Data block:
##############################
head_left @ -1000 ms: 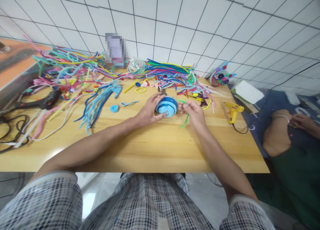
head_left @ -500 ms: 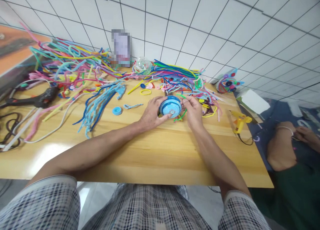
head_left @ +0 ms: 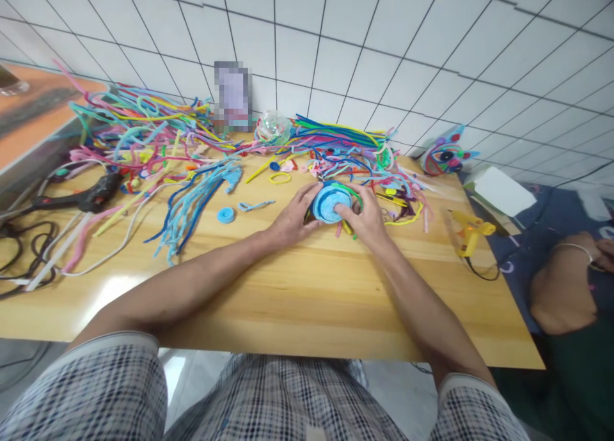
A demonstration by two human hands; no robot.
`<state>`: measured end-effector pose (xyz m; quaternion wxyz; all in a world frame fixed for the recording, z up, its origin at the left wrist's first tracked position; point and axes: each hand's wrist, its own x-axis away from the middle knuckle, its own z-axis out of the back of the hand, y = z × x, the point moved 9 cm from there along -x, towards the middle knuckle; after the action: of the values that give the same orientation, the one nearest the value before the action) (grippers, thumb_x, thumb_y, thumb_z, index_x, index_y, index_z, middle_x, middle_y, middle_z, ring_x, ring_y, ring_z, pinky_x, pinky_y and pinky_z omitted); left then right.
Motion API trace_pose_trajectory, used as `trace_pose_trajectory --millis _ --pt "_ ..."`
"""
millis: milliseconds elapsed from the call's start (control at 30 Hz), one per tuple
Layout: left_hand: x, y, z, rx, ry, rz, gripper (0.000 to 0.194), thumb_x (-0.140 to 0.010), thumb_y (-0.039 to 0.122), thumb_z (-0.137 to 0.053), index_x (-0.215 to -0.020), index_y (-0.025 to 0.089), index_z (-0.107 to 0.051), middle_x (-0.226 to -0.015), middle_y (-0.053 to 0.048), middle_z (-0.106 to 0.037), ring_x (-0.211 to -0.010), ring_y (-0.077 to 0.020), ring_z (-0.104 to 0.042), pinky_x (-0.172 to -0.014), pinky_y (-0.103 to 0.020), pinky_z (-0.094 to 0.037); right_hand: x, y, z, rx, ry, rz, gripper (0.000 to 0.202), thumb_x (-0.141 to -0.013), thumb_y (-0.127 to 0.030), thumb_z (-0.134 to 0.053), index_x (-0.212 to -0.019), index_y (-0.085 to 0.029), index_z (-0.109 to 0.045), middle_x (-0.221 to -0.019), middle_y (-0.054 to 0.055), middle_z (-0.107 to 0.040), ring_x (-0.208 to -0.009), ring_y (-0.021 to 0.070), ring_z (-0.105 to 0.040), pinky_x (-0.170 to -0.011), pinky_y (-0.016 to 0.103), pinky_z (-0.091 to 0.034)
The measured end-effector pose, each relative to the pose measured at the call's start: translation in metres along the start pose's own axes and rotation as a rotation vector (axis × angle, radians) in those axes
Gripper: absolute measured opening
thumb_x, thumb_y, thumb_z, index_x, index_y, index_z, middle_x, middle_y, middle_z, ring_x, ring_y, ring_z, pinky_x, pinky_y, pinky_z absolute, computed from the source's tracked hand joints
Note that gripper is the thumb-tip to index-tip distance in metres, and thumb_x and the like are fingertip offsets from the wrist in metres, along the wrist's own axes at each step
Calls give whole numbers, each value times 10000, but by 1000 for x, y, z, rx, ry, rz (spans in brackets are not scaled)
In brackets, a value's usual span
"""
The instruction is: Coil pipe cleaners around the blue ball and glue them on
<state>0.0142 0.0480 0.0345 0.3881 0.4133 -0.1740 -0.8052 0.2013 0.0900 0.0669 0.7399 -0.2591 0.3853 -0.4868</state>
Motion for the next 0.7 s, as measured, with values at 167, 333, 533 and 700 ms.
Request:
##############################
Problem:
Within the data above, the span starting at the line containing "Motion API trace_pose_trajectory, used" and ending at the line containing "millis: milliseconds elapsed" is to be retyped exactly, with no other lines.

Worked solution:
Motion API trace_pose_trajectory, used as `trace_pose_trajectory --millis _ --pt "_ ..."`
"""
millis: milliseconds elapsed from the call's start (control at 30 Hz), one per tuple

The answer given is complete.